Check every line of the data and copy the ones where "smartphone" appears.

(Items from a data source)
= Beginning of Section =

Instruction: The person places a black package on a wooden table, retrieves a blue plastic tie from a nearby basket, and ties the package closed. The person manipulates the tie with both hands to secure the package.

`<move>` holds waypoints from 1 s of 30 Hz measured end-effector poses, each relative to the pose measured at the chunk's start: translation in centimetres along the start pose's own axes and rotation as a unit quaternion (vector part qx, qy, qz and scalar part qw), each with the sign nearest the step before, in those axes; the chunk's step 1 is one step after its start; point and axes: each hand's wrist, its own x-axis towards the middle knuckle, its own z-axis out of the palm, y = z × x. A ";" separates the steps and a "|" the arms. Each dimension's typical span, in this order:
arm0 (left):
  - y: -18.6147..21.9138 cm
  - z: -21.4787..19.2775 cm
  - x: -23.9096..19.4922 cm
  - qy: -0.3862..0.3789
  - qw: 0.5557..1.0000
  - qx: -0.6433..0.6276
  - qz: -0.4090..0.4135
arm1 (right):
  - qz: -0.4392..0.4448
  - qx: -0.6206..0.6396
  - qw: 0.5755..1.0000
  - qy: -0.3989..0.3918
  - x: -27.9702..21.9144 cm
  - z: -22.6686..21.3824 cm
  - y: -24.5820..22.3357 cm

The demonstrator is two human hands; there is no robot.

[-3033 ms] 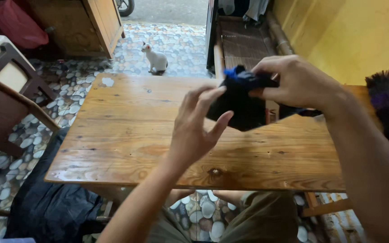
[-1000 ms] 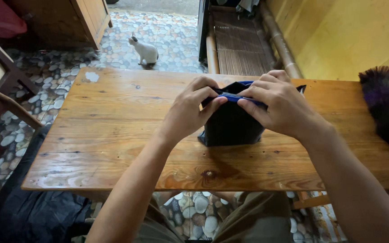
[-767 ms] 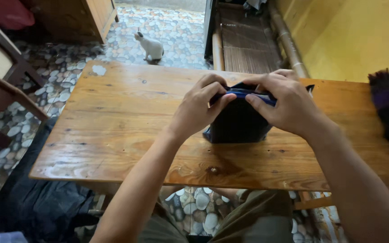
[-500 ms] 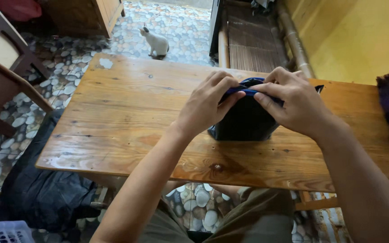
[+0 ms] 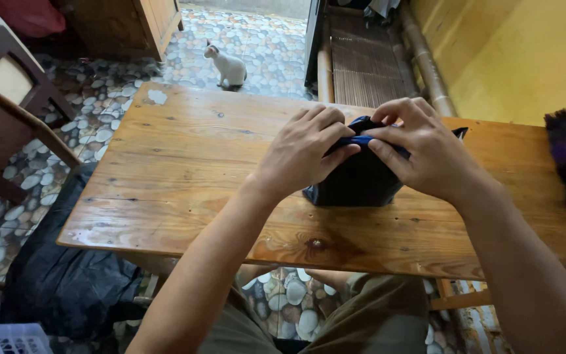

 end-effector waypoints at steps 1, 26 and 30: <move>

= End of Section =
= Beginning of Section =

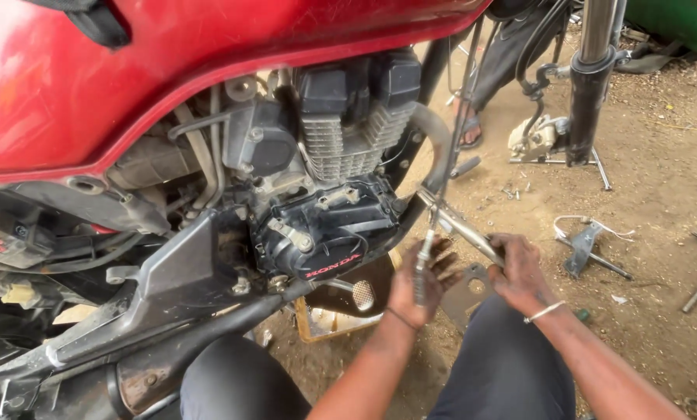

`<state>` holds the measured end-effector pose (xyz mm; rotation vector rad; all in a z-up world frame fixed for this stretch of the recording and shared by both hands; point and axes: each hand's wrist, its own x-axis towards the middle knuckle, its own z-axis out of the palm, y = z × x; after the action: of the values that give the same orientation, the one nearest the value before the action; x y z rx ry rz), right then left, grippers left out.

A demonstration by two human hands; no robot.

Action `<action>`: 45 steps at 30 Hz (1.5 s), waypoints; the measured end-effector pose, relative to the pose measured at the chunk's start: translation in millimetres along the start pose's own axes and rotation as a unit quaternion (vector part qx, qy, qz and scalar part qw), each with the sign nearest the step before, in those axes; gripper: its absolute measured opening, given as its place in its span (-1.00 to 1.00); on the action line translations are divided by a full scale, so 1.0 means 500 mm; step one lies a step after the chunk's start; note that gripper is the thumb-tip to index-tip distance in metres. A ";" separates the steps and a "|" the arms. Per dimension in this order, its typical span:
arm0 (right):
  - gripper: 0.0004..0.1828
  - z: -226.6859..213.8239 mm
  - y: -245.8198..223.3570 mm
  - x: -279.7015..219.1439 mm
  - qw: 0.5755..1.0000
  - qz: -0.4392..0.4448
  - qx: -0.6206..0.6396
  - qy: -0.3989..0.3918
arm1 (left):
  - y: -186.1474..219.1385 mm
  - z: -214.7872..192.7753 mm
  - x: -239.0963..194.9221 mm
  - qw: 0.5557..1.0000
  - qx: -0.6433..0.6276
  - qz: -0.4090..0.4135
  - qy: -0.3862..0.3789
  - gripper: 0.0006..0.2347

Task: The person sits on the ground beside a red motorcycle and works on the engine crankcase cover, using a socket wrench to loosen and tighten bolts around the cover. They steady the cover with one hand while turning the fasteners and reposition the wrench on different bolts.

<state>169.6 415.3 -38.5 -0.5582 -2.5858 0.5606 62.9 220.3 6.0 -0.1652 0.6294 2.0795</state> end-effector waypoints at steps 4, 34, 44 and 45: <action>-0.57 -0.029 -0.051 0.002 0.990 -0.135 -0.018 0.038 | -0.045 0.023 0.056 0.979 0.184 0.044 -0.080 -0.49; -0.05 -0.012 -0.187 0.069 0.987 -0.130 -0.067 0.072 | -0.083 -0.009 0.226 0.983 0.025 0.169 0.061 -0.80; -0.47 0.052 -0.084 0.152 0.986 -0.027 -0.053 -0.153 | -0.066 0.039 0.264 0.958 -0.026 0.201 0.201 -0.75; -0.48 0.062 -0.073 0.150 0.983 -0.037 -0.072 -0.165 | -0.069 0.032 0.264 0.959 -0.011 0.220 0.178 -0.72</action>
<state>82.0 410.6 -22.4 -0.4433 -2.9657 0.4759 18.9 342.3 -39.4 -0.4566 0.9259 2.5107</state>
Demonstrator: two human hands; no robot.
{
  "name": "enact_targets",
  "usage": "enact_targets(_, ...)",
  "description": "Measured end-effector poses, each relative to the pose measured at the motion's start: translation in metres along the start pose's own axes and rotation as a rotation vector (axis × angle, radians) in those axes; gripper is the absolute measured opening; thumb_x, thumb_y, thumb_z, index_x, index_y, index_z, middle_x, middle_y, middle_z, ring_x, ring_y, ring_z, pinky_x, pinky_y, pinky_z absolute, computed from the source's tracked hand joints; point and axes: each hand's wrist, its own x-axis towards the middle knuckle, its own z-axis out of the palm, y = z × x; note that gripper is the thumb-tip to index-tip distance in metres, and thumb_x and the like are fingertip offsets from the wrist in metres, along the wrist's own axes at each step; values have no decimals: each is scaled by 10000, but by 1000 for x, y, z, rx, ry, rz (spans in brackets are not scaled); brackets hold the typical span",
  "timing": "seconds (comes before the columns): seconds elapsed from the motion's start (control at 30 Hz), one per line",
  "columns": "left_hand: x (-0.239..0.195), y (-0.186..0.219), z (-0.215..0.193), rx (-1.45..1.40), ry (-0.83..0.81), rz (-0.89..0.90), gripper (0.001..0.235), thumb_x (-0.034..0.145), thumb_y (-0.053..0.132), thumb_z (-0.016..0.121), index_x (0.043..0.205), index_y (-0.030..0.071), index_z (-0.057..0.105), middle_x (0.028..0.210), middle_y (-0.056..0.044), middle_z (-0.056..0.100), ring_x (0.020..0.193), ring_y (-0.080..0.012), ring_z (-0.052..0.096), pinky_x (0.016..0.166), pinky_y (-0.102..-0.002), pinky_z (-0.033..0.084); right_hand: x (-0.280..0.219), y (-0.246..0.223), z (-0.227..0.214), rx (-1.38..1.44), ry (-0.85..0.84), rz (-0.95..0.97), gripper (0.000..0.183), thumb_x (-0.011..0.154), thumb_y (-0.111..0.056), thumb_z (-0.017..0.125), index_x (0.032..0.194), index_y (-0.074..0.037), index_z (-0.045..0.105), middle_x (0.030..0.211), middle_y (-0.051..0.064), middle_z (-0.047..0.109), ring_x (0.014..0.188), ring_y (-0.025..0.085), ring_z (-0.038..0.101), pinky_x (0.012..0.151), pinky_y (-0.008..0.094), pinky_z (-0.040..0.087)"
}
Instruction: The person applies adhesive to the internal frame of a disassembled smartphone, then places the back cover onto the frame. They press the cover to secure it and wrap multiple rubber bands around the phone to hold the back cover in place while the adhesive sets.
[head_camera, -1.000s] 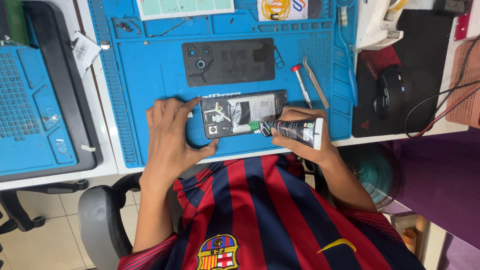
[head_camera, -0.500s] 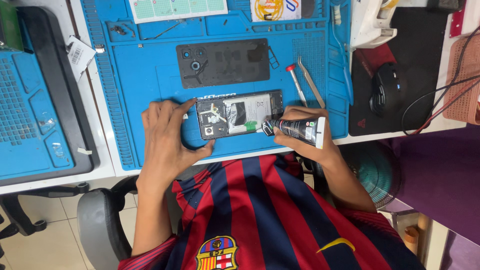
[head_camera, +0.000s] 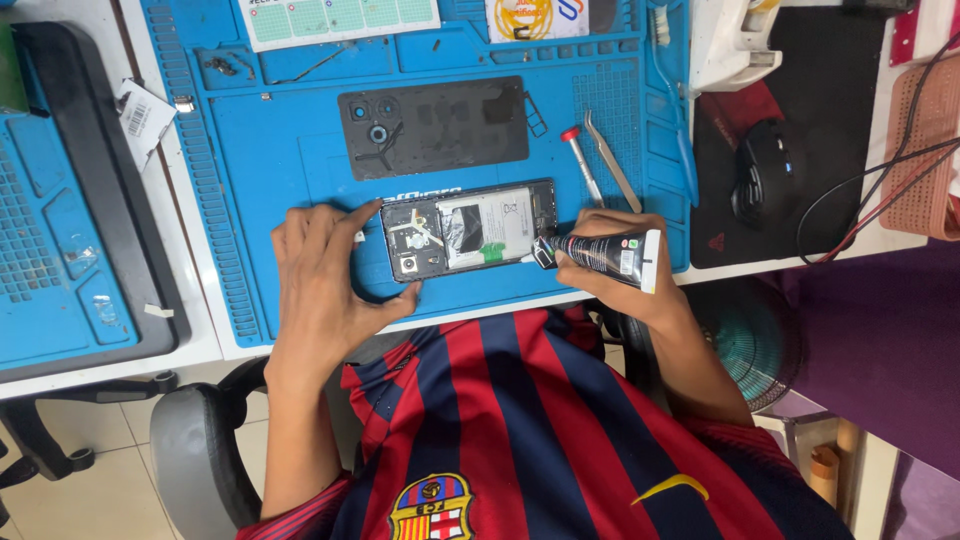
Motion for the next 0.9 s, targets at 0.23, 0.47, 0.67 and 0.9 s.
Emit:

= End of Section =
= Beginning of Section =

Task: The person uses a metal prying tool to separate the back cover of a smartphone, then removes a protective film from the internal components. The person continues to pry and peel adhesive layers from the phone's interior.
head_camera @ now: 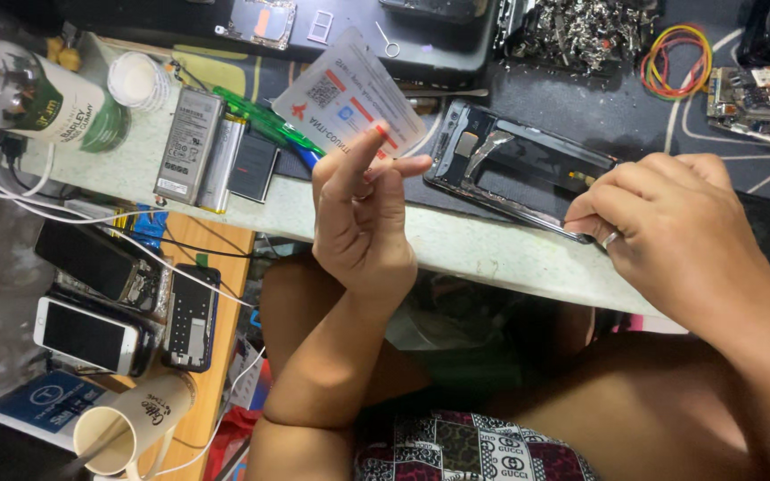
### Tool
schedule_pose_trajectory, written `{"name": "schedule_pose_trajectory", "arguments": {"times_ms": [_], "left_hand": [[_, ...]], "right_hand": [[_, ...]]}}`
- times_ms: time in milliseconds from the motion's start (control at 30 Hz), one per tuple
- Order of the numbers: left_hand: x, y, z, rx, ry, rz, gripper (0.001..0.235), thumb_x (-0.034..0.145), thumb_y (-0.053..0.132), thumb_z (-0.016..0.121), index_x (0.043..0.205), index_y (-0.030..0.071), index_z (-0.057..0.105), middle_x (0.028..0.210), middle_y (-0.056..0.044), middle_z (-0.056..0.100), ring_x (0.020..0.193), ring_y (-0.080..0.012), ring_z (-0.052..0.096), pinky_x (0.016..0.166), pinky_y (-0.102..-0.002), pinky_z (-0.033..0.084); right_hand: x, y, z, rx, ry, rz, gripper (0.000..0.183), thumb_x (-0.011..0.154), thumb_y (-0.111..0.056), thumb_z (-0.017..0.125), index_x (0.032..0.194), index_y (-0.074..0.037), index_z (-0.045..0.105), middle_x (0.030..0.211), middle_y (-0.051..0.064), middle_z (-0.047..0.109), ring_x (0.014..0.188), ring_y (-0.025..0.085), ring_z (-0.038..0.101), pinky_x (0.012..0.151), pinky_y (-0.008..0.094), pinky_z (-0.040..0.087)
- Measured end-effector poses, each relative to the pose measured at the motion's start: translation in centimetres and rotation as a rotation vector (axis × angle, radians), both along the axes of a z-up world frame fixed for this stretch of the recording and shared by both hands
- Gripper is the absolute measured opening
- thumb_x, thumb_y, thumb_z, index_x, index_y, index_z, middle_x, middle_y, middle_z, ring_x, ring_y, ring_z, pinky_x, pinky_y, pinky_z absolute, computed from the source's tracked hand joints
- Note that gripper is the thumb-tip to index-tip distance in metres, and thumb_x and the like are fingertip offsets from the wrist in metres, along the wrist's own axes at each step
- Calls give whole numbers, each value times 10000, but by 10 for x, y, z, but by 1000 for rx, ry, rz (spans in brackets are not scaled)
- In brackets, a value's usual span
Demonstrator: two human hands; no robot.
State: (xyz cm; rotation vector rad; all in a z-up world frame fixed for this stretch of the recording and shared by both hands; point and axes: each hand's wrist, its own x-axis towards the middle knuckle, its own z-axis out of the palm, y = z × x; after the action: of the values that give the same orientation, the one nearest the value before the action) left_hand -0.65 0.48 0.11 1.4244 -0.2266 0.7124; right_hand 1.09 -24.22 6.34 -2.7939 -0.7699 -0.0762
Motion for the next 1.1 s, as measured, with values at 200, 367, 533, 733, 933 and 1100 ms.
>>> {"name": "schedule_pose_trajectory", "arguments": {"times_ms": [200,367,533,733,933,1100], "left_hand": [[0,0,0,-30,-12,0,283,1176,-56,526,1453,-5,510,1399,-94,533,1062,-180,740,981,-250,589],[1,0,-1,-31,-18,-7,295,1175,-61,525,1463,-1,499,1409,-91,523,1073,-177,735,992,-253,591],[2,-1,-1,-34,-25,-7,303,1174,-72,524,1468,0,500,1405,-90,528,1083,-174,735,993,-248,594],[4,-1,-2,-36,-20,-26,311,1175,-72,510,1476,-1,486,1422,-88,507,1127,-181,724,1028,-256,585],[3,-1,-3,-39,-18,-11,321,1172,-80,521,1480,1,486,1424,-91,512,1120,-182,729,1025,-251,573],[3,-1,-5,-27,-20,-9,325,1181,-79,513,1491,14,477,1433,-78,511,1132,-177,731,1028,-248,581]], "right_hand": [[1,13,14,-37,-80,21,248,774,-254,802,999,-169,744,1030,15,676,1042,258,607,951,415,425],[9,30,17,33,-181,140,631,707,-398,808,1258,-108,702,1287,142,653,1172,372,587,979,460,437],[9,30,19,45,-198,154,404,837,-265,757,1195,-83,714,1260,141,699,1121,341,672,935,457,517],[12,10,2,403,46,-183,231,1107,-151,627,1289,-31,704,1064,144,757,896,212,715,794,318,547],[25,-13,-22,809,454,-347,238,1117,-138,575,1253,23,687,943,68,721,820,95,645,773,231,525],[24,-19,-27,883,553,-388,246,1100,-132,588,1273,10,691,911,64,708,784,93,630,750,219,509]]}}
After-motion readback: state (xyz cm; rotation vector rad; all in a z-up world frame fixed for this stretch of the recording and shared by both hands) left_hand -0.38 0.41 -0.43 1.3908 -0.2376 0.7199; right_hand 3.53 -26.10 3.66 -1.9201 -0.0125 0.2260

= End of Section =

■ **RESULT OF THIS EXERCISE**
Instruction: The person applies adhesive to the internal frame of a disassembled smartphone, then places the back cover onto the frame. They press the cover to secure it and wrap multiple rubber bands around the phone to hold the back cover in place while the adhesive sets.
Task: The person uses a metal prying tool to separate the back cover of a smartphone, then removes a protective film from the internal components. The person continues to pry and peel adhesive layers from the phone's interior.

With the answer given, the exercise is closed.